Current care largely waits for resistance to become obvious before responding. Predictive approaches aim to act while resistance is still a minority state, when the balance of the tumor population can still be shifted. The difference is not theoretical. It is temporal.
The tools required for this already exist. What remains uncommon is a system designed to use them with the explicit goal of staying ahead of the disease rather than chasing it.
The Uncomfortable Implication
We now have the ability to measure cancer with enough precision to see its internal structure and evolution. What we lack are systems that consistently use that information to guide care before the disease declares itself.
The unsettling reality is not that sequencing is incomplete. It is that its implications are often set aside. Patients are told testing is optional, that it will not change management, even as their disease follows predictable evolutionary paths.

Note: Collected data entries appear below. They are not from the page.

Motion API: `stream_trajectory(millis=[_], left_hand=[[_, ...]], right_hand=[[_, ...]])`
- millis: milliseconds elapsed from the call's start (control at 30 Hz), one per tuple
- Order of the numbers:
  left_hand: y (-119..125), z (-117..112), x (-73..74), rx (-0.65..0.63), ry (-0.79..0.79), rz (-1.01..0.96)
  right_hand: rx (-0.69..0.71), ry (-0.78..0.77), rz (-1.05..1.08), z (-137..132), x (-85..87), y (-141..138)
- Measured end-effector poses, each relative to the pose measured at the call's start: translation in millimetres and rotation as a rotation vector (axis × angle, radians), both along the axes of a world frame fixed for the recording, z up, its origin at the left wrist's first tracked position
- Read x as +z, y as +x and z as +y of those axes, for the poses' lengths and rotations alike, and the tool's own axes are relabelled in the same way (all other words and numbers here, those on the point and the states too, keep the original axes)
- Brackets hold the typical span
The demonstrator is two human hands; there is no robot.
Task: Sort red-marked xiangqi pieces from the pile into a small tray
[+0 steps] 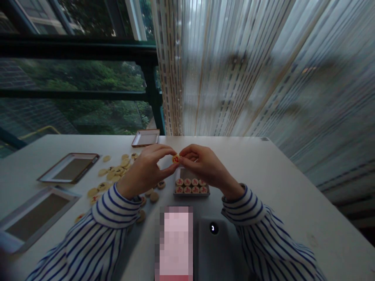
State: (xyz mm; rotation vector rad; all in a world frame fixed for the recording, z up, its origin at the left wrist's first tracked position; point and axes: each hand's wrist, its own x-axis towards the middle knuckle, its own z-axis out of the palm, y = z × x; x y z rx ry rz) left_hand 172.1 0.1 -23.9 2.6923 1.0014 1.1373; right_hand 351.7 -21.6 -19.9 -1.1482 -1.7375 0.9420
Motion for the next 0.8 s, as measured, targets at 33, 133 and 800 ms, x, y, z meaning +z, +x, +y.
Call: stream_trajectory(millis=[33,133,800], left_hand=[[0.0,0.0,0.3,-0.004,-0.015,-0.007],[-1.5,-0.8,3.2,-0.011,-0.110,-0.038],[-2.4,-3.1,12.7,-0.111,-0.890,-0.492]], right_hand=[[0.000,0.002,0.008,0.3,-0.5,0.2],[-0.003,0.019,0.010,1.6,-1.0,1.3],[0.010,0.086,-0.032,-0.2,7.0,2.0]])
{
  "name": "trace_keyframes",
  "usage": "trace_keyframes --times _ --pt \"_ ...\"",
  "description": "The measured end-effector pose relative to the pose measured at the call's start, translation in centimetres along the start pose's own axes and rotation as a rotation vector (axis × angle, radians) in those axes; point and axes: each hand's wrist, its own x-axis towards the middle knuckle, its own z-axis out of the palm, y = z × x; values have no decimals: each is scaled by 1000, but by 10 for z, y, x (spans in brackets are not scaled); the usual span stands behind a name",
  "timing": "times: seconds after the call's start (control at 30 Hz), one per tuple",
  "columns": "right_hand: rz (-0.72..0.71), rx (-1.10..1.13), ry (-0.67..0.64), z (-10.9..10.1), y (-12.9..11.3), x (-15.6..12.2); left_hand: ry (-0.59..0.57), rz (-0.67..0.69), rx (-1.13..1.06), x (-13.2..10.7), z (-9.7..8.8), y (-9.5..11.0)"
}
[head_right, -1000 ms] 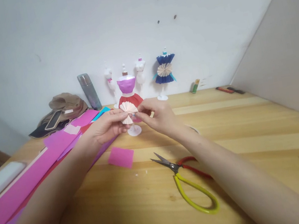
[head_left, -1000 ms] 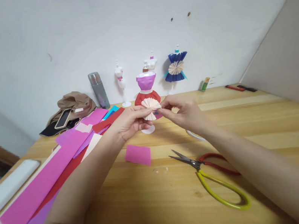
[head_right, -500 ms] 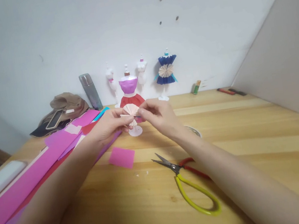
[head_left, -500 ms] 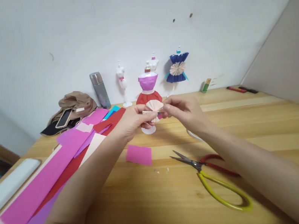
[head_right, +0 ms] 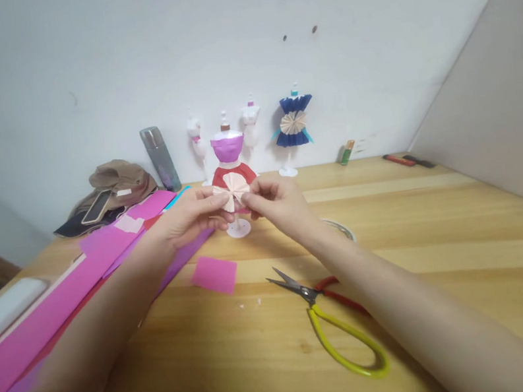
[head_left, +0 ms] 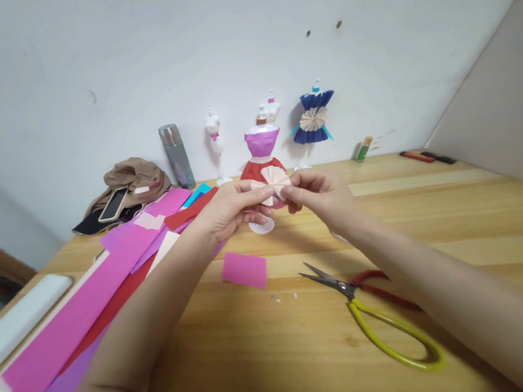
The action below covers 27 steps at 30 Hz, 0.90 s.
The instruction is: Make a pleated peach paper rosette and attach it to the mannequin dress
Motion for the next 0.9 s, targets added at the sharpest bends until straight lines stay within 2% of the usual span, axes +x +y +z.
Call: trace_keyframes --times 0.1,0.27,0.4,0.63,0.77,0.9 --pt "20 32 -7 -1 0 1 -1 -23 -25 0 0 3" --pt "23 40 -6 3 1 1 112 -4 -63 3 -2 1" --pt "26 49 36 8 3 0 34 -4 -54 3 -2 -2" --pt "-10 29 -71 -1 8 1 115 72 126 -1 6 1" --pt "-43 39 -32 -7 7 5 160 76 286 -1 8 5" --pt "-11 41 -31 -4 2 4 122 91 379 -2 9 3"
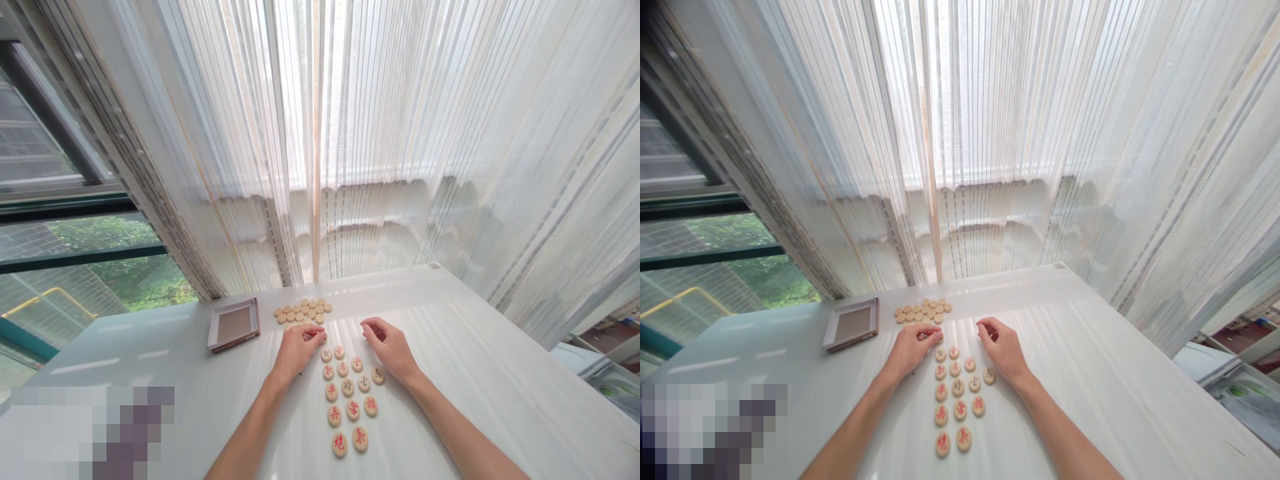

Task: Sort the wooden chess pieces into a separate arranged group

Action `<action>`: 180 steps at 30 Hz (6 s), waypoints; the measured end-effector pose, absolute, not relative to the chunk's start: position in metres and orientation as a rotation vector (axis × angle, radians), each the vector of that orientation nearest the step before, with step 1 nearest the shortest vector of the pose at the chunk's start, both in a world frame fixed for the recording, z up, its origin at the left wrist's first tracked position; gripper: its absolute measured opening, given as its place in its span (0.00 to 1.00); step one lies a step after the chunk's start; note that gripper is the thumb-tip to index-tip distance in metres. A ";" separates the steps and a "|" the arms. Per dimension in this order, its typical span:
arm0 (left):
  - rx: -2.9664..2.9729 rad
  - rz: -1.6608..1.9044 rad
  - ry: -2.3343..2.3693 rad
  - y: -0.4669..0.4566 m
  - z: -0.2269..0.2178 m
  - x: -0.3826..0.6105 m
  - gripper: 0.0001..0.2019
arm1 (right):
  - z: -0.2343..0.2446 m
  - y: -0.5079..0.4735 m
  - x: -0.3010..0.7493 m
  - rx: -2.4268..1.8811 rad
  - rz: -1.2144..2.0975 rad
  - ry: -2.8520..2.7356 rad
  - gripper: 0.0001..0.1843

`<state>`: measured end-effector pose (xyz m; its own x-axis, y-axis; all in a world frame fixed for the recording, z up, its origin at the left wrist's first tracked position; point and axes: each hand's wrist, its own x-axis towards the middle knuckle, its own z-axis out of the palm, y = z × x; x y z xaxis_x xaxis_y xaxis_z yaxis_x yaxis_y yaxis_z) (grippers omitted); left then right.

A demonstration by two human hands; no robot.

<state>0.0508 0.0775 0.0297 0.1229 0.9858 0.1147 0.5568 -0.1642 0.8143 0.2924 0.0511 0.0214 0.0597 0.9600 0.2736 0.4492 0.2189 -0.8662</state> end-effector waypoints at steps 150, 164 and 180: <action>1.207 1.053 0.853 -0.022 0.029 0.049 0.17 | 0.042 -0.015 0.233 -0.835 0.662 -2.022 0.16; 1.320 1.030 0.871 -0.021 0.037 0.043 0.18 | 0.046 -0.014 0.236 -0.831 0.754 -1.998 0.18; 1.496 1.124 0.995 -0.025 0.051 0.043 0.15 | 0.047 -0.014 0.233 -0.846 0.860 -1.871 0.13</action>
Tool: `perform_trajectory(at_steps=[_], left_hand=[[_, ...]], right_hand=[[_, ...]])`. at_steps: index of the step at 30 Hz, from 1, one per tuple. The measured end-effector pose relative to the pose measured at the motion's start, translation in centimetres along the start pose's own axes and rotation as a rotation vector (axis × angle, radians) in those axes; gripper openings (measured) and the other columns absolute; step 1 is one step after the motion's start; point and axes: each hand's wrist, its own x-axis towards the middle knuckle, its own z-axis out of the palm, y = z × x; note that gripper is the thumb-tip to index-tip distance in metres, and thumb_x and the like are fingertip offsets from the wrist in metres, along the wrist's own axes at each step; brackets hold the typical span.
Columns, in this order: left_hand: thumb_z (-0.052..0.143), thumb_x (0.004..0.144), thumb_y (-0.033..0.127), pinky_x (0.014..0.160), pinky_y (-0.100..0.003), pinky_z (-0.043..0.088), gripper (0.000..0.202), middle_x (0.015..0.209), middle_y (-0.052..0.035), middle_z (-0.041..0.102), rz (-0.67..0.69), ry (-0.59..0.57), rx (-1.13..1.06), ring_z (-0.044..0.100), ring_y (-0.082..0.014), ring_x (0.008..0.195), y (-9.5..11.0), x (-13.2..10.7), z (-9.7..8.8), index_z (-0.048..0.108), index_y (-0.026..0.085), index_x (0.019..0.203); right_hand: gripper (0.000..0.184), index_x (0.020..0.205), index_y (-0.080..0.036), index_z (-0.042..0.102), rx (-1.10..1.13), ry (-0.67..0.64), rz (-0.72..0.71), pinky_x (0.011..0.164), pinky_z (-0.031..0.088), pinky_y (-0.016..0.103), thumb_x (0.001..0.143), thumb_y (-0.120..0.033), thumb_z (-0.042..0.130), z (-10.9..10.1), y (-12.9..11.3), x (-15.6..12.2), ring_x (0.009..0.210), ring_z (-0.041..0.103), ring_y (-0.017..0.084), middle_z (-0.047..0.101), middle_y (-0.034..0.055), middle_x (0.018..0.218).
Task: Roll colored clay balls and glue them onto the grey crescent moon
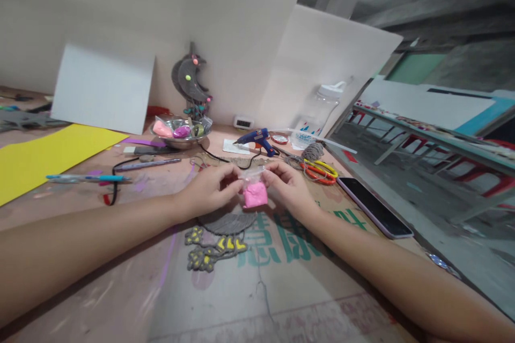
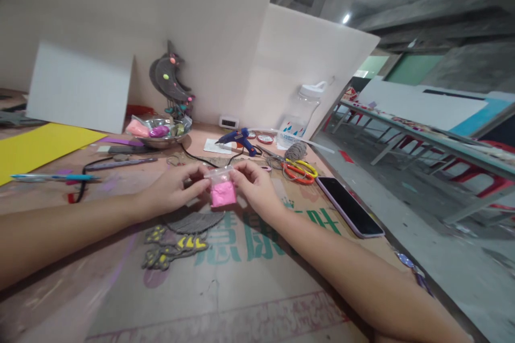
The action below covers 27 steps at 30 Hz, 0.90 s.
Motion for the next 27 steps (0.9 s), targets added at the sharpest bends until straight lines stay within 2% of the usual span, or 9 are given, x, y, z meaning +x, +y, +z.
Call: perform_trajectory(at_steps=[3, 6, 10, 13, 18, 22, 27], left_hand=[[0.053, 0.085, 0.038, 0.057, -0.025, 0.039, 0.023, 0.074, 0.0001, 0.063, 0.005, -0.073, 0.014, 0.055, -0.0131, 0.063, 0.1, -0.1, 0.0, 0.060, 0.017, 0.092], [0.052, 0.086, 0.042, 0.061, -0.025, 0.041, 0.029, 0.085, -0.0019, 0.067, -0.016, -0.078, 0.001, 0.058, -0.0144, 0.070, 0.2, 0.1, -0.1, 0.062, 0.018, 0.100], [0.050, 0.086, 0.033, 0.060, -0.024, 0.040, 0.020, 0.075, -0.0003, 0.066, -0.016, -0.053, 0.006, 0.056, -0.0130, 0.066, 0.3, 0.3, 0.0, 0.063, 0.017, 0.084], [0.052, 0.083, 0.027, 0.057, -0.022, 0.038, 0.015, 0.067, 0.0014, 0.063, -0.020, -0.053, 0.011, 0.054, -0.0116, 0.061, 0.4, 0.3, 0.1, 0.061, 0.017, 0.077], [0.052, 0.084, 0.030, 0.056, -0.021, 0.037, 0.019, 0.064, 0.0021, 0.060, -0.009, -0.087, -0.008, 0.052, -0.0101, 0.059, 0.4, 0.2, 0.0, 0.060, 0.015, 0.075], [0.054, 0.085, 0.036, 0.058, -0.021, 0.039, 0.024, 0.074, 0.0008, 0.063, -0.011, -0.080, -0.028, 0.054, -0.0102, 0.063, 0.5, 0.1, -0.1, 0.065, 0.016, 0.087], [0.055, 0.083, 0.029, 0.060, -0.021, 0.038, 0.018, 0.072, 0.0006, 0.063, 0.073, -0.079, -0.002, 0.054, -0.0099, 0.065, 0.3, 0.3, 0.0, 0.064, 0.015, 0.078]], right_hand=[[0.018, 0.078, -0.020, 0.053, 0.022, 0.002, 0.023, 0.055, 0.043, 0.023, 0.079, -0.036, 0.061, 0.1, -0.2, -0.1, 0.059, 0.049, 0.011, 0.052, -0.0024, 0.068], [0.017, 0.079, -0.020, 0.052, 0.005, -0.050, 0.083, 0.050, 0.040, 0.021, 0.079, -0.036, 0.060, 0.4, -0.4, -0.5, 0.055, 0.047, 0.010, 0.050, -0.0036, 0.065], [0.017, 0.083, -0.019, 0.054, 0.017, -0.134, 0.094, 0.052, 0.040, 0.021, 0.081, -0.035, 0.060, 0.7, -0.6, -0.8, 0.059, 0.051, 0.010, 0.054, -0.0023, 0.070], [0.019, 0.083, -0.019, 0.054, 0.056, -0.133, 0.089, 0.053, 0.040, 0.021, 0.080, -0.037, 0.062, 0.8, -0.5, -0.9, 0.060, 0.051, 0.010, 0.055, -0.0022, 0.072], [0.022, 0.083, -0.018, 0.054, 0.040, -0.140, 0.134, 0.052, 0.038, 0.021, 0.080, -0.039, 0.061, 0.9, -0.7, -0.8, 0.058, 0.048, 0.009, 0.053, -0.0028, 0.069], [0.019, 0.083, -0.018, 0.053, 0.005, -0.181, 0.138, 0.052, 0.037, 0.021, 0.082, -0.036, 0.059, 1.1, -0.9, -1.0, 0.059, 0.049, 0.010, 0.054, -0.0027, 0.070], [0.015, 0.084, -0.018, 0.054, -0.147, -0.226, 0.082, 0.059, 0.041, 0.023, 0.085, -0.033, 0.056, 1.3, -1.0, -1.4, 0.065, 0.053, 0.012, 0.059, 0.0002, 0.075]])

Standard of care continues to assume stability in a condition defined by change, and reaction in a system that increasingly rewards anticipation.
Cancer has not become more complex. It has become more visible.
What sequencing has revealed cannot be unseen. Relapse is no longer a mystery, and resistance is rarely sudden. The disease is not uniform. It is not static. It does not wait for decisions to catch up. The question now is not whether next-generation sequencing matters, but how long medicine can continue to treat prediction as optional once the window to act has already begun to close.